I- Nos terrenos com povoamento florestal percorridos por incêndios recai ónus de não construção pelo período de 10 anos, a contar da data do fogo, só podendo tal proibição ser levantada mediante despacho conjunto dos Ministros do Planeamento e da Administração do Território, da Agricultura,
Pescas e Alimentação e do Ambiente e Recursos Naturais, sobre pedido fundamentado dos interessados em que se demonstre, nomeadamente, que o incêndio se ficou a dever a causas fortuitas, a que os interessados são totalmente alheios - cfr. n.s
1 e 2 do artigo 1 do DL n. 327/90, de 22.10
II- Tendo a Administração, por despacho conjunto, levantado o ónus a que se refere em I, pode, dentro de um ano, e com fundamento em ilegalidade daquele, suspender a eficácia do mesmo até às conclusões do inquérito criminal sobre a causa do incêndio.
III- Não tendo o recorrente levado às conclusões das alegações a arguição de um ou mais vícios, restringiu tacitamente o objecto do recurso, nos termos do n. 3 do artigo 684 do CPC.
IV- A falta de fundamentação do acto administrativo não
é geradora de nulidade (apenas de anulabilidade) e muito menos de conhecimento oficioso obrigatório, pois nem a fundamentação é elemento essencial do acto nem a lei comina expressamente essa forma de invalidade para o caso - cfr. n. 1 do artigo 133 do CPA.
V- A entidade recorrida está obrigada a remeter o original do processo administrativo ao tribunal, com a resposta ou contestação podendo o mesmo ser requisitado, - artigo 46 da LPTA - cominando o artigo 11 deste diploma, como sanção pela falta injustificada da sua remessa, além do mais, a apreciação livre dessa conduta por parte da Administração, para efeitos probatórios.

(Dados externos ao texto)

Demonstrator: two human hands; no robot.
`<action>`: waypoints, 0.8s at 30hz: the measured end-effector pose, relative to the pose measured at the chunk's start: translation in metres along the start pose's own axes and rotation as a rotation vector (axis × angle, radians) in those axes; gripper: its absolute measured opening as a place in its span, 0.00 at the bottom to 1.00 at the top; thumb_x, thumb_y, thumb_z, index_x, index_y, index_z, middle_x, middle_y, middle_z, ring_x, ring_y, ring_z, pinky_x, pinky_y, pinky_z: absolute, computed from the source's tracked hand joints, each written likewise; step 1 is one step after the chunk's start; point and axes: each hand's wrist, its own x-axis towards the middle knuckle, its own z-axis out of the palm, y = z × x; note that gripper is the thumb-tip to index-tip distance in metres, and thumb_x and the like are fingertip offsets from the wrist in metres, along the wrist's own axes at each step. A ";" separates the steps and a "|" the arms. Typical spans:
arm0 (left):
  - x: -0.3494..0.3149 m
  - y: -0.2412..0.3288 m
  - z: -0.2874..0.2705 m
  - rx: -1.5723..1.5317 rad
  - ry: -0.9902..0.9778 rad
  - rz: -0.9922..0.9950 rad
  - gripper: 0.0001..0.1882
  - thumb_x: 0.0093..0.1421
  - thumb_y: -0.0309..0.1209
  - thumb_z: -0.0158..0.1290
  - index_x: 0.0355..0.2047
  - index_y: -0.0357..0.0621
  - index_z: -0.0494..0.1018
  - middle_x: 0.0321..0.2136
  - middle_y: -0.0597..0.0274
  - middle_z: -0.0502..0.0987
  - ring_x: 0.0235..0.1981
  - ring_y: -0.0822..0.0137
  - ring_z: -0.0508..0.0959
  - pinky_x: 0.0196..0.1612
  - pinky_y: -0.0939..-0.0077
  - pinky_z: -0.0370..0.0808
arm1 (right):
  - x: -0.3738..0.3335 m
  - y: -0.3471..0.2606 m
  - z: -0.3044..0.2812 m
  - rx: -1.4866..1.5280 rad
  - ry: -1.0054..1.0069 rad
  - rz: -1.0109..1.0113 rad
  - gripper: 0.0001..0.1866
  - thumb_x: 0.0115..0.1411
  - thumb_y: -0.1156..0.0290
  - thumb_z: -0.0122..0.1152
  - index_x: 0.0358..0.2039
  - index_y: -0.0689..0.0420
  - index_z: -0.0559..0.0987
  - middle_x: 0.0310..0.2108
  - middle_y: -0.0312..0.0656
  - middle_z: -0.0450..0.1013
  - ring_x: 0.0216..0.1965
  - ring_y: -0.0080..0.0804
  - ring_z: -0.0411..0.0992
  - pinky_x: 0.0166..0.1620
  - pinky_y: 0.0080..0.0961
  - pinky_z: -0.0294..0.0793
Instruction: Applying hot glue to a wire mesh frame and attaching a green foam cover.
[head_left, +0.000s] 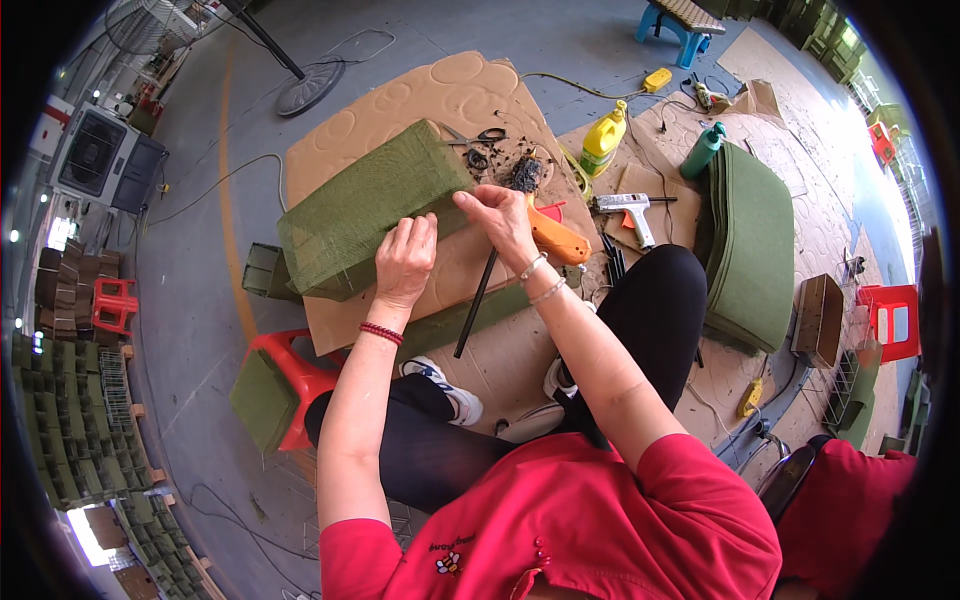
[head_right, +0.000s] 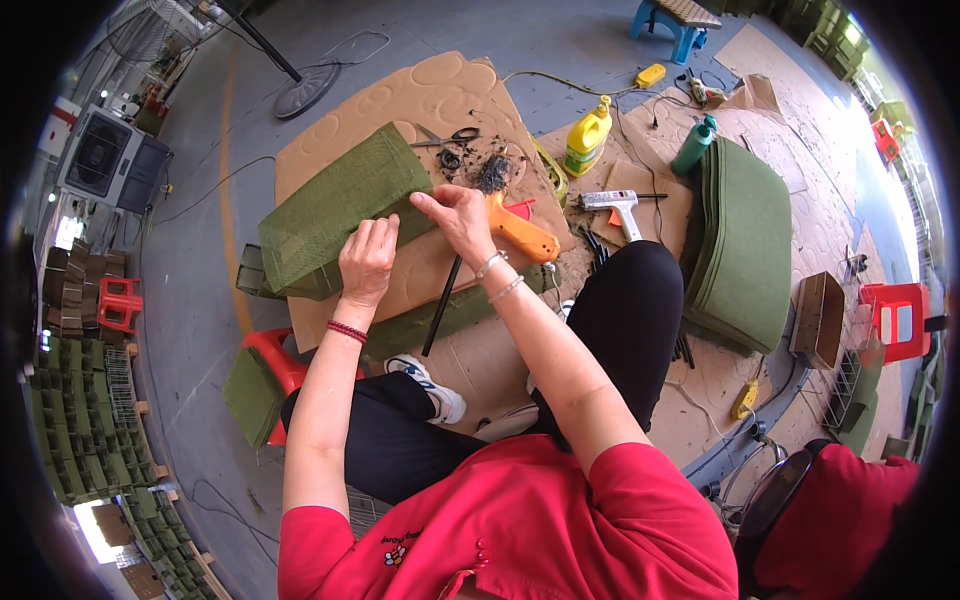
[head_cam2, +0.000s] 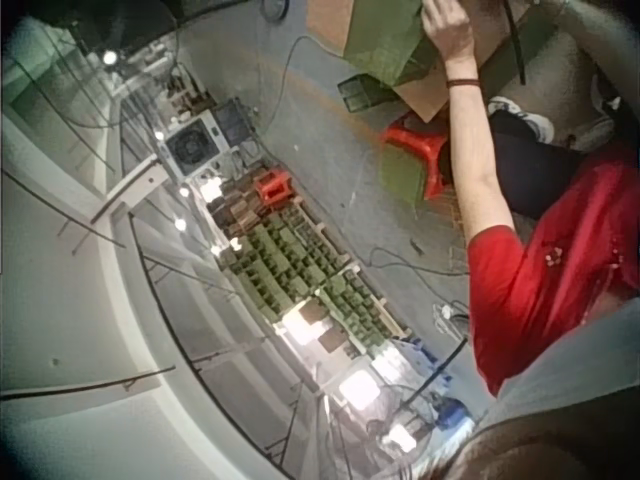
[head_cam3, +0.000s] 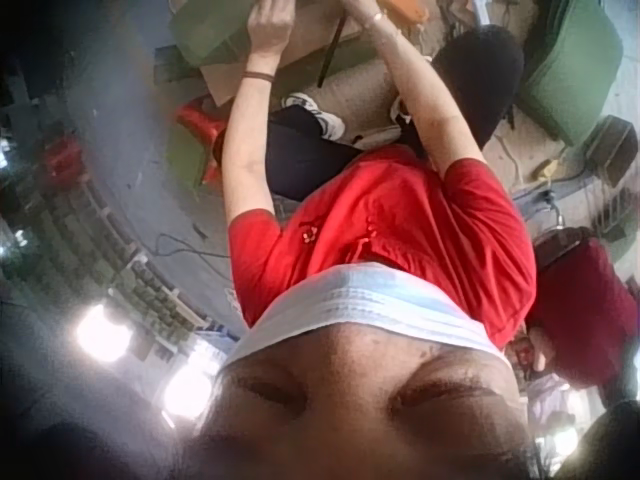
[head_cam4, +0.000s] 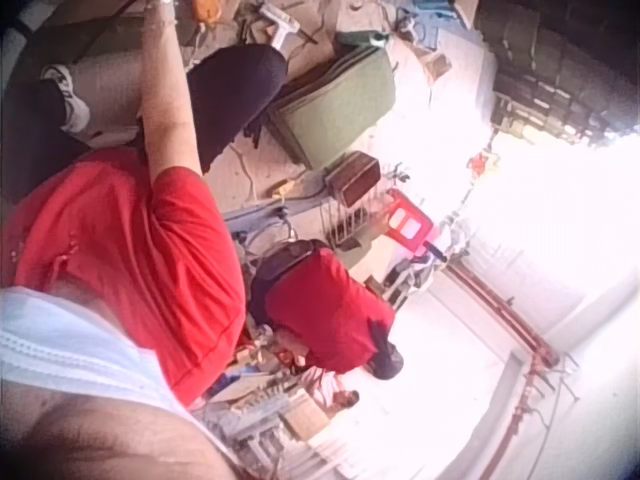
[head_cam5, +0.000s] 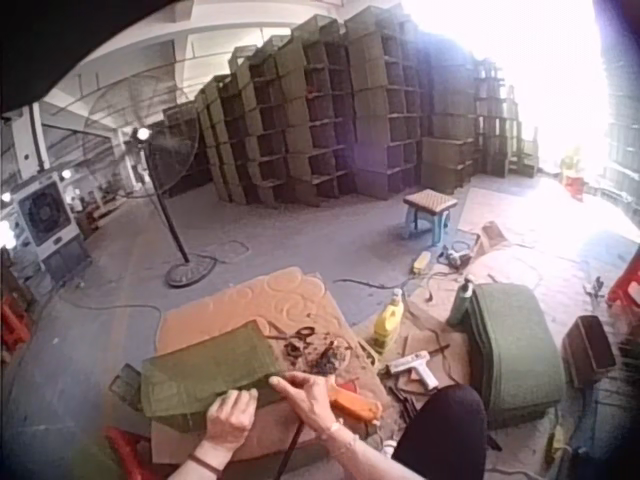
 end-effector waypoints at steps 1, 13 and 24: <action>0.000 0.000 0.000 0.010 0.006 0.007 0.11 0.53 0.27 0.56 0.38 0.39 0.77 0.28 0.65 0.68 0.33 0.69 0.73 0.36 0.76 0.77 | 0.001 0.002 0.003 0.027 0.016 -0.015 0.16 0.58 0.64 0.69 0.25 0.65 0.78 0.18 0.30 0.71 0.22 0.15 0.64 0.26 0.20 0.63; -0.003 0.005 0.001 0.103 -0.030 0.031 0.13 0.52 0.27 0.56 0.39 0.38 0.78 0.28 0.65 0.69 0.32 0.69 0.73 0.37 0.78 0.77 | -0.006 0.020 0.019 0.058 0.194 -0.103 0.11 0.56 0.70 0.70 0.25 0.63 0.77 0.16 0.29 0.66 0.21 0.14 0.60 0.25 0.20 0.60; -0.002 0.006 0.004 0.137 -0.048 0.013 0.12 0.53 0.27 0.56 0.38 0.38 0.78 0.27 0.65 0.69 0.32 0.70 0.73 0.36 0.79 0.78 | 0.000 0.023 0.025 0.160 0.150 -0.016 0.13 0.55 0.69 0.72 0.22 0.63 0.78 0.17 0.23 0.65 0.22 0.12 0.57 0.24 0.18 0.57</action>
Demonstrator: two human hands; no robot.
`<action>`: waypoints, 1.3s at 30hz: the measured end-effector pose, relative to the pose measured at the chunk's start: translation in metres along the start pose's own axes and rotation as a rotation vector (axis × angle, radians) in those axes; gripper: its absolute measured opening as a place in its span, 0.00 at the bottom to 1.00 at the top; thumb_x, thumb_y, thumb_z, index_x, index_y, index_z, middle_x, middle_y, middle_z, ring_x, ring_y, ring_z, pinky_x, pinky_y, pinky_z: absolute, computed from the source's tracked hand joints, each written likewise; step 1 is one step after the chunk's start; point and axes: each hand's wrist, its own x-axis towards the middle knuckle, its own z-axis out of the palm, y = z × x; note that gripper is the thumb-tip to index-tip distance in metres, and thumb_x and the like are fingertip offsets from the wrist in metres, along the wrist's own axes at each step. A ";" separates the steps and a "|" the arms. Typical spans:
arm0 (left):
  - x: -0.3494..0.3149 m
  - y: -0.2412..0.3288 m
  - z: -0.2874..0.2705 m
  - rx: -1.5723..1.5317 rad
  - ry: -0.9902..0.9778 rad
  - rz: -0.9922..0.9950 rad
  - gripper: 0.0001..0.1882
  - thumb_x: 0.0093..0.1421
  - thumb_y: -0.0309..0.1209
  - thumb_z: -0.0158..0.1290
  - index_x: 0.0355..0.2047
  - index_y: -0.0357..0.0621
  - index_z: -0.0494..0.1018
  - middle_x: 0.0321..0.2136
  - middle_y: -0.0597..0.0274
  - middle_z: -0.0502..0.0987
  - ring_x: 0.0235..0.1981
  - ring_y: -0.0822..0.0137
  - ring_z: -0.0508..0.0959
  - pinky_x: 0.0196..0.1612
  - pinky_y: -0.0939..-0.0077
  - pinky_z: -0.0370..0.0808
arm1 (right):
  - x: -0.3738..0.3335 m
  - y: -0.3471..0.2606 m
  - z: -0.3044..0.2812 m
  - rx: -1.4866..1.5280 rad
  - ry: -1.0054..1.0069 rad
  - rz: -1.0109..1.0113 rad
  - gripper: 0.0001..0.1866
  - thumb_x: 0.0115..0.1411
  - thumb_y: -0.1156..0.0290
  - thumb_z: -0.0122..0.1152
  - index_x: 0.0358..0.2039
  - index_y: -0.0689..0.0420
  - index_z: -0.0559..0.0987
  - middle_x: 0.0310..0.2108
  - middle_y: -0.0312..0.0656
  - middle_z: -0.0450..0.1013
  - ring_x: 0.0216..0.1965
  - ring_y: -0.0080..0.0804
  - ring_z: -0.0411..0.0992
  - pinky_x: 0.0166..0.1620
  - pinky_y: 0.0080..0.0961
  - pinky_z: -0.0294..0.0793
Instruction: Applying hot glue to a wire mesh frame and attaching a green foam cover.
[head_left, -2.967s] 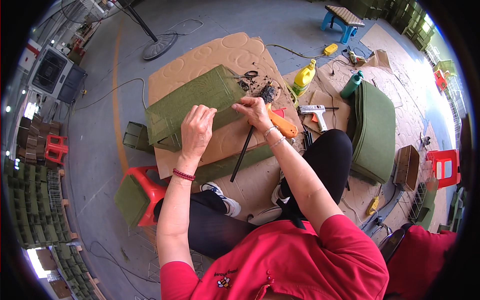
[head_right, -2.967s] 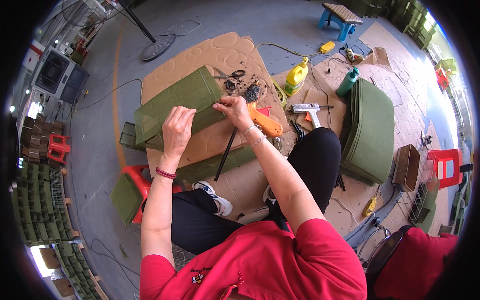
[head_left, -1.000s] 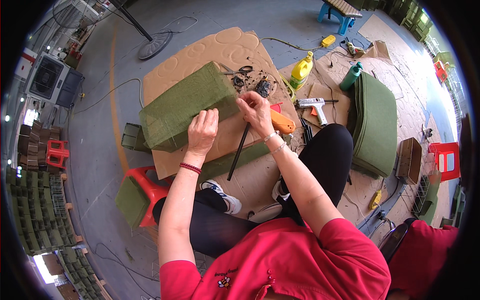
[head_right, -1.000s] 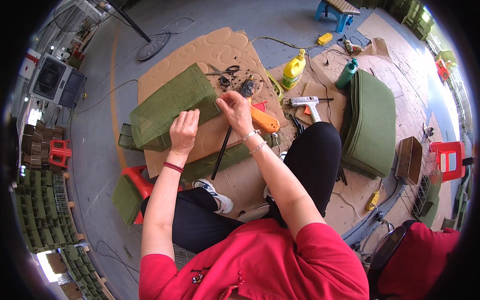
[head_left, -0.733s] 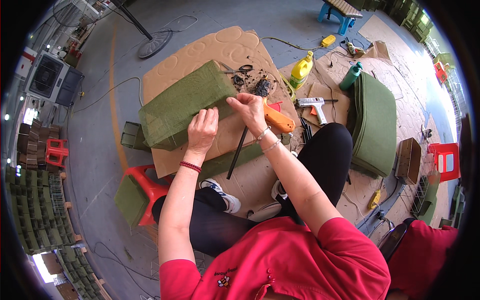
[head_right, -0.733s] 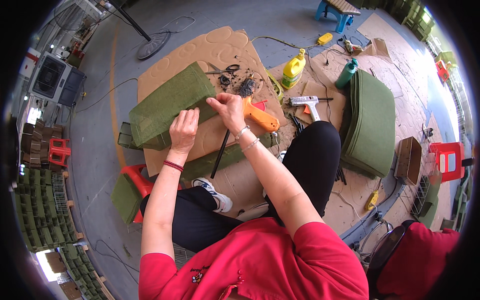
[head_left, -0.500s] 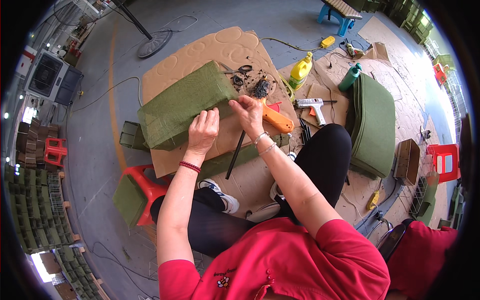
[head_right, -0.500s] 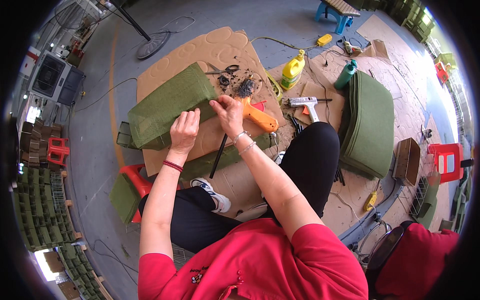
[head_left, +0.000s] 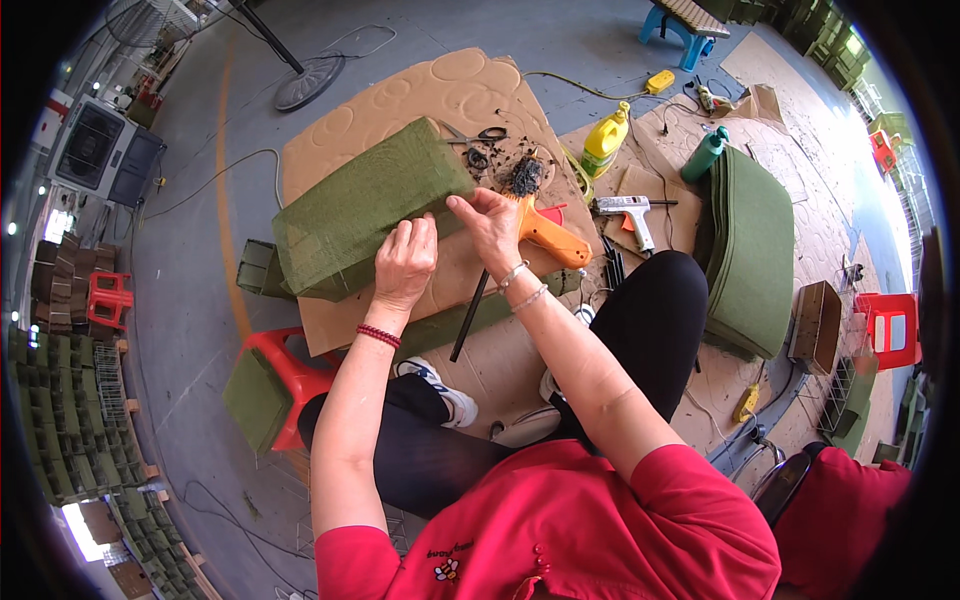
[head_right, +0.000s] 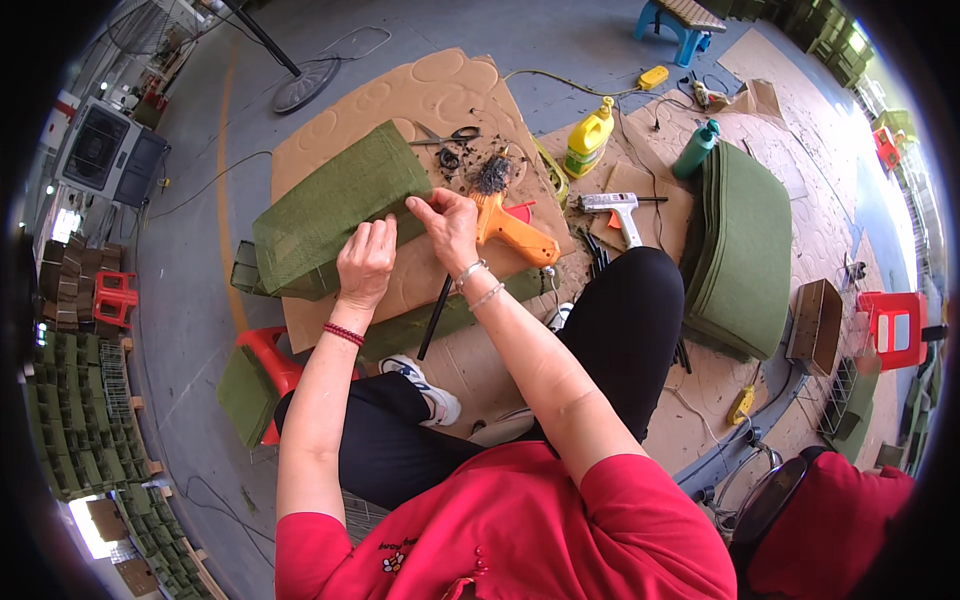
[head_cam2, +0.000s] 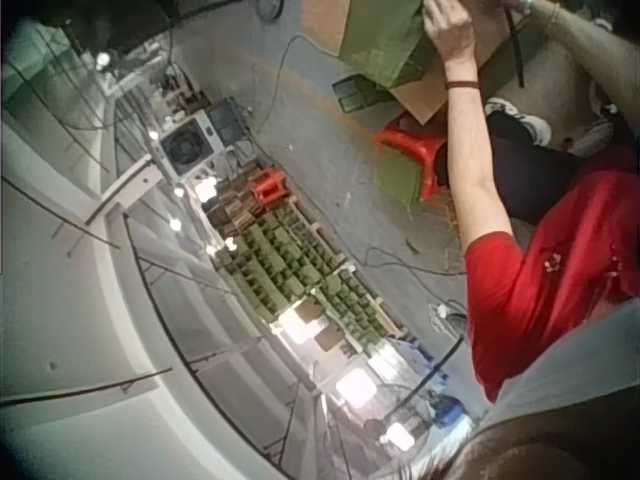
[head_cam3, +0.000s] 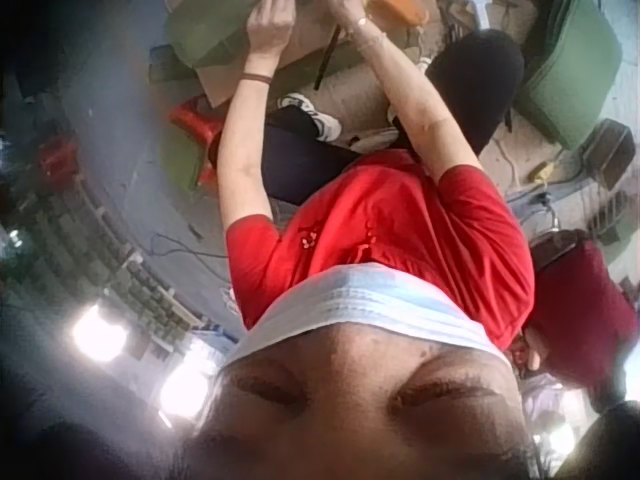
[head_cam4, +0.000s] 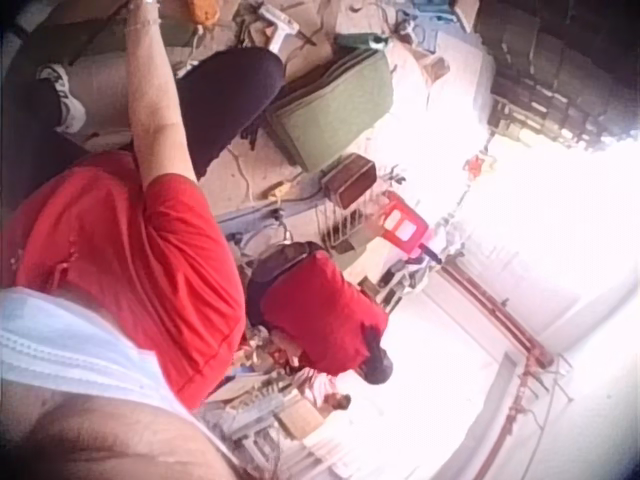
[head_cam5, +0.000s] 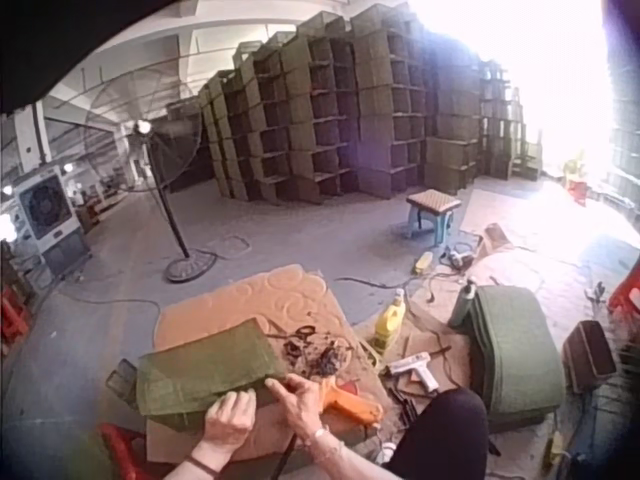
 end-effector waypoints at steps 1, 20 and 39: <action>0.000 0.000 0.000 -0.011 0.007 0.001 0.12 0.53 0.27 0.56 0.38 0.38 0.78 0.27 0.65 0.69 0.32 0.70 0.73 0.36 0.79 0.78 | 0.001 0.003 0.000 0.012 0.013 -0.039 0.14 0.55 0.69 0.72 0.22 0.63 0.77 0.17 0.23 0.64 0.22 0.12 0.57 0.23 0.18 0.57; -0.001 0.008 0.001 -0.051 0.034 -0.102 0.12 0.52 0.27 0.57 0.38 0.39 0.78 0.29 0.65 0.71 0.31 0.69 0.74 0.36 0.77 0.78 | 0.003 0.005 -0.007 -0.170 -0.002 -0.124 0.16 0.56 0.72 0.71 0.19 0.57 0.71 0.20 0.20 0.61 0.24 0.10 0.54 0.25 0.16 0.53; -0.007 0.059 -0.003 -0.507 0.208 -0.793 0.10 0.56 0.33 0.64 0.37 0.45 0.81 0.33 0.65 0.81 0.35 0.66 0.79 0.35 0.75 0.77 | 0.009 0.003 -0.008 -0.099 -0.059 -0.109 0.12 0.55 0.70 0.72 0.23 0.62 0.78 0.19 0.27 0.72 0.23 0.14 0.62 0.26 0.19 0.63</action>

VI- A inconstitucionalidade das normas ou a violação dos princípios constitucionais, embora geradoras de mera anulabilidade do acto administrativo, são sempre de conhecimento oficioso, visto o artigo 207 da Constituição da República proibir os tribunais de aplicar normas que a infrinjam ou os princípios nela consignados, pelo que quer a eventual inconstitucionalidade de normas em que o acto se baseou quer a violação pelo mesmo de princípios constitucionais, não estão sujeitos ao princípio segundo o qual todos os vícios têm que ser arguidos na petição, podendo, sê-lo apenas no recurso jurisdicional.
VII- O direito de propriedade, embora tenha natureza análoga aos direitos fundamentais, nos termos previstos no n. 1 do artigo 62 da Constituição da República, enquanto entendido como um direito
à propriedade, ou seja, como susceptibilidade ou capacidade de aquisição de coisas e bens e à sua livre fruição e disponibilidade, contudo, não é um direito subjectivo de propriedade, entendido este como poder directo, imediato e exclusivo sobre coisas ou bens concretos e determinados, pelo que tal direito, como de resto todos os direitos fundamentais, não é absoluto nem ilimitado, sofrendo restrições resultantes quer dos seus limites imanentes, quer da colisão com outros direitos, quer ainda de leis restritivas, como a do DL n. 327/90, de 22.10, que se comporta dentro dos limites do artigo 18 da constituição da República.
VIII- As normas dos n.s 1 e 2 do artigo 1 do
DL n. 327/90, de 22.10 consubstanciam uma simples medida administrativa, de carácter cautelar em vista da defesa do património ambiental cuja prossecução compete ao Governo, nos termos do artigo 66 da Constituição da República.
IX- A alegação de que o acto administrativo contenciosamente impugnado viola todas as disposições do Código do Procedimento Administrativo, sem as especificar, é mera afirmação gratuita sem o mínimo de credibilidade.